Passing struct to GPU with OpenCL that contains an

I currently have some data that I would like to pass to my GPU and the multiply it by 2.

I have created a struct which can be seen here:

struct GPUPatternData
    cl_int nInput,nOutput,patternCount, offest;
    cl_float* patterns;

This struct should contain an array of floats. The array of floats I will not know untill run time as it is specified by the user.

The host code:

typedef struct GPUPatternDataContatiner

    int nodeInput,nodeOutput,patternCount, offest;
    float* patterns;
} GPUPatternData; 
__kernel void patternDataAddition(__global GPUPatternData* gpd,__global GPUPatternData* output)
    int index = get_global_id(0);
    if(index < gpd->patternCount)
        output.patterns[index] = gpd.patterns[index]*2;

Here is the Host code:

GPUPattern::GPUPatternData gpd;    
gpd.nodeInput = ptSet->getInputCount();
gpd.nodeOutput = ptSet->getOutputCount();
gpd.offest = gpd.nodeInput+gpd.nodeOutput;
gpd.patternCount = ptSet->getCount();
gpd.patterns = new cl_float [gpd.patternCount*gpd.offest];

GPUPattern::GPUPatternData gridC;
gridC.nodeInput = ptSet->getInputCount();
gridC.nodeOutput = ptSet->getOutputCount();
gridC.offest = gpd.nodeInput+gpd.nodeOutput;
gridC.patternCount = ptSet->getCount();
gridC.patterns = new cl_float [gpd.patternCount*gpd.offest];

All the data is initialized then initialized with values and then passed to the GPU

int elements = gpd.patternCount;
size_t ofsdf = sizeof(gridC);
size_t dataSize = sizeof(GPUPattern::GPUPatternData)+ (sizeof(cl_float)*elements);

cl_mem bufferA = clCreateBuffer(gpu.context,CL_MEM_READ_ONLY,dataSize,NULL,&err);
//Copy the buffer to the device
err = clEnqueueWriteBuffer(queue,bufferA,CL_TRUE,0,dataSize,(void*)&gpd,0,NULL,NULL);

//This buffer is being written to only
cl_mem bufferC = clCreateBuffer(gpu.context,CL_MEM_WRITE_ONLY,dataSize,NULL,&err);
err = clEnqueueWriteBuffer(queue,bufferC,CL_TRUE,0,dataSize,(void*)&gridC,0,NULL,NULL);

Everything is built which I check just watching the error which stays at 0

cl_program program = clCreateProgramWithSource(gpu.context,1, (const char**) &kernelSource,NULL,&err);

////Build program
err = clBuildProgram(program, 0, NULL, NULL, NULL, NULL);

char build[2048];
clGetProgramBuildInfo(program, gpu.device, CL_PROGRAM_BUILD_LOG, 2048, build, NULL);

////Create kernal
cl_kernel kernal = clCreateKernel(program, "patternDataAddition",&err);

////Set kernal arguments
err  = clSetKernelArg(kernal,  0, sizeof(cl_mem), &bufferA);
err |= clSetKernelArg(kernal,  1, sizeof(cl_mem), &bufferC);

It is then kicked off

size_t globalWorkSize = 1024;
size_t localWorkSize = 512;

err = clEnqueueNDRangeKernel(queue, kernal, 1, NULL, &globalWorkSize, &localWorkSize, 0, NULL, NULL); 


Its at this point it all goes wrong

err = clEnqueueReadBuffer(queue, bufferC, CL_TRUE, 0, dataSize, &gridC, 0, NULL, NULL);

The error in this case is -5 (CL_OUT_OF_RESOURCES).
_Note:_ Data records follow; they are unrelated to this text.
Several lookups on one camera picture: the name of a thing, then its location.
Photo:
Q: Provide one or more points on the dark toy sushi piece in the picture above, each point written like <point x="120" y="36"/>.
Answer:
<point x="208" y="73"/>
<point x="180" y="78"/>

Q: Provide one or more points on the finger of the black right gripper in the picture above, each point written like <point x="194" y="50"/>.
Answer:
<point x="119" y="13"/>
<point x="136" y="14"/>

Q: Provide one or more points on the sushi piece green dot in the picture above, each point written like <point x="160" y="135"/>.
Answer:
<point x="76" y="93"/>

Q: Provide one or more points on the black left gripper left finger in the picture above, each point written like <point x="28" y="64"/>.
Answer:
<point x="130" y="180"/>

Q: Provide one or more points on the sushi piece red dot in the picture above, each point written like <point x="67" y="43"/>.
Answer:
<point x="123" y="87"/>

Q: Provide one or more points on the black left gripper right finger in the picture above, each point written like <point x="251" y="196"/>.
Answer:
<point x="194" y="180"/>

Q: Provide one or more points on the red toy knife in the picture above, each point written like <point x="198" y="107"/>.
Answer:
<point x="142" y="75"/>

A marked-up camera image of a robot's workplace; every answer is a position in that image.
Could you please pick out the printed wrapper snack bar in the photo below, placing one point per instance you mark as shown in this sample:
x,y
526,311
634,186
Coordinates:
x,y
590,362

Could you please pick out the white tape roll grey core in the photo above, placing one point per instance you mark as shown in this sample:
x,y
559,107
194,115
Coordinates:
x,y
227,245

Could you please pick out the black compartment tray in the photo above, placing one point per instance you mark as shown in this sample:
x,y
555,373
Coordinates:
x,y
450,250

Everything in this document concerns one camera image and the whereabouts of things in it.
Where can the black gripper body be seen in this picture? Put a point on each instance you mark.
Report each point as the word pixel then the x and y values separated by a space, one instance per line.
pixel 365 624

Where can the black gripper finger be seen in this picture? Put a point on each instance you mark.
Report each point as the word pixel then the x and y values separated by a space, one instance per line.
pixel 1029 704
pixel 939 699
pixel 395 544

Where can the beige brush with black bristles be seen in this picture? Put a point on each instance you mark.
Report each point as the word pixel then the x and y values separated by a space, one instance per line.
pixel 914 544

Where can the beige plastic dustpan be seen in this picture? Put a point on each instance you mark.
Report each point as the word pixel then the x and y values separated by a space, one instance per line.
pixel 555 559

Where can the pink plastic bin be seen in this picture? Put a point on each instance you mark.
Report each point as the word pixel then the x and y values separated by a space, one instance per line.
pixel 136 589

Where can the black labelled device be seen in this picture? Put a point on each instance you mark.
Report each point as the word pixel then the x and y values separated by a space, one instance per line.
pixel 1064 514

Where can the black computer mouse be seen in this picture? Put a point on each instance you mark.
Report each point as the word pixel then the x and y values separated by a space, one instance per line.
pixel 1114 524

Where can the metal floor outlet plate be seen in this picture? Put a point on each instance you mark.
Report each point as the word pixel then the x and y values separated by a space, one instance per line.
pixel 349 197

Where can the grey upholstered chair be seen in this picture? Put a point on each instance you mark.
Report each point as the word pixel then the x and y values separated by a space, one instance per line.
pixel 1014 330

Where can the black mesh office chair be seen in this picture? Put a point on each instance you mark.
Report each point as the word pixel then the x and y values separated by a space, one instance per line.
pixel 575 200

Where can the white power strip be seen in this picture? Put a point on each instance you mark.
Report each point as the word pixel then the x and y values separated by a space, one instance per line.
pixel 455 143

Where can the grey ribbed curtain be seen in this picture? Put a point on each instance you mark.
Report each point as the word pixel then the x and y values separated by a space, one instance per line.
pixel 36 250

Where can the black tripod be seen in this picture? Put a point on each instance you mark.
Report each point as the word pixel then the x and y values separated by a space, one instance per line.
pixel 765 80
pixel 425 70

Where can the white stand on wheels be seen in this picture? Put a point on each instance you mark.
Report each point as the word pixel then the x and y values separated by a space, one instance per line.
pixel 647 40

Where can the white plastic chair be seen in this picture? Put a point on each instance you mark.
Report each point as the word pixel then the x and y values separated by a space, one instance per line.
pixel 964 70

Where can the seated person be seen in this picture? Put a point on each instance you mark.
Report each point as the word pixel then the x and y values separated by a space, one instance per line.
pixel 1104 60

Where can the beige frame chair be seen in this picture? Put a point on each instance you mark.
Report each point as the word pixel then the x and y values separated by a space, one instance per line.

Also if I change the line:

err = clEnqueueReadBuffer(queue, bufferC, CL_TRUE, 0, dataSize, &gridC, 0, NULL, 


err = clEnqueueReadBuffer(queue, bufferC, CL_TRUE, 0, dataSize*1000, &gridC, 0, NULL, NULL);

I get the error -30 (CL_INVALID_VALUE).

So my question is why am i getting the errors I am when reading back the buffer. Also I am not sure if I am unable to use a pointer to my float array as could this be giving me the wrong sizeof() used for datasize which gives me the wrong buffer size.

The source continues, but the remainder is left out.